## ASSIGNMENT
Please give back word for word the lines below, from the first one through the one with "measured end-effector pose".

## STORED DATA

——————

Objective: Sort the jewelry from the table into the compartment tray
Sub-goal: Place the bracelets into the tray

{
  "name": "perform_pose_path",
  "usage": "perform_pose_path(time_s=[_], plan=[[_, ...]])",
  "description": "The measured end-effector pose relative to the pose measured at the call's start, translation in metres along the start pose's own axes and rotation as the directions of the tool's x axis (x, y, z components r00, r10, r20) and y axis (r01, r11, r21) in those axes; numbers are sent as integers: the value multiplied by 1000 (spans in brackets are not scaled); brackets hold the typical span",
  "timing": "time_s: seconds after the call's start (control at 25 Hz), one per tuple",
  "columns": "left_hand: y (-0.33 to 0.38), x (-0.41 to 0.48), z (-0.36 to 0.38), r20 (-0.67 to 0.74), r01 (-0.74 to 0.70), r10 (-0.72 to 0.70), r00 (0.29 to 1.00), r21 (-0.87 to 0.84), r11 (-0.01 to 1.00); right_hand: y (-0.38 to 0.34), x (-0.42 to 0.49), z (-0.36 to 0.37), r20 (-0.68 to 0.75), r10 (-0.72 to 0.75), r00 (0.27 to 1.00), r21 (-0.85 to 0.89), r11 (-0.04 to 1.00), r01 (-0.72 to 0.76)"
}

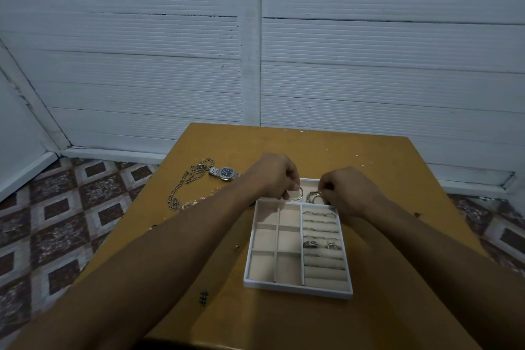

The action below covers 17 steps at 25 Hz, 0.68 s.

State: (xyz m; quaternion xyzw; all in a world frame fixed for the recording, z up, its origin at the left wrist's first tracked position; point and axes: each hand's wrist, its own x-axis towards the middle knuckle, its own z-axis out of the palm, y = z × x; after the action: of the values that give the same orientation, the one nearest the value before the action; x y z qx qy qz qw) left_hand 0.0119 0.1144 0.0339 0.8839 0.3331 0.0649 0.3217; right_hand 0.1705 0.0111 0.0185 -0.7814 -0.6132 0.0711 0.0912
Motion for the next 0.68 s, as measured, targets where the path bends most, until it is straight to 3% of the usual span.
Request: perform_pose_path(time_s=[0.28,0.68], plan=[[14,17,19,-28,11,-11,1000,21,1000,24,-13,-6,-159,58,985,202,979,-25],[28,27,32,-33,-36,40,999,108,993,54,-36,-7,-159,120,980,231,970,-81]])
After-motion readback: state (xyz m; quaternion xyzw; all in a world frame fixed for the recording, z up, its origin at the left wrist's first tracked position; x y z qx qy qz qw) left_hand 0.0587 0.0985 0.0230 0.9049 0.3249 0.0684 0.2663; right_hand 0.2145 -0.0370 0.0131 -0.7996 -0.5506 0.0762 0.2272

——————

## OUTPUT FOR THIS TASK
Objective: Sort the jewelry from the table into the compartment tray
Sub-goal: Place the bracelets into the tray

{
  "name": "perform_pose_path",
  "usage": "perform_pose_path(time_s=[_], plan=[[_, ...]])",
  "description": "The measured end-effector pose relative to the pose measured at the call's start, translation in metres along the start pose's own axes and rotation as the directions of the tool's x axis (x, y, z components r00, r10, r20) and y axis (r01, r11, r21) in those axes; numbers are sent as integers: the value multiplied by 1000 (spans in brackets are not scaled); brackets hold the typical span",

This exercise requires no further work.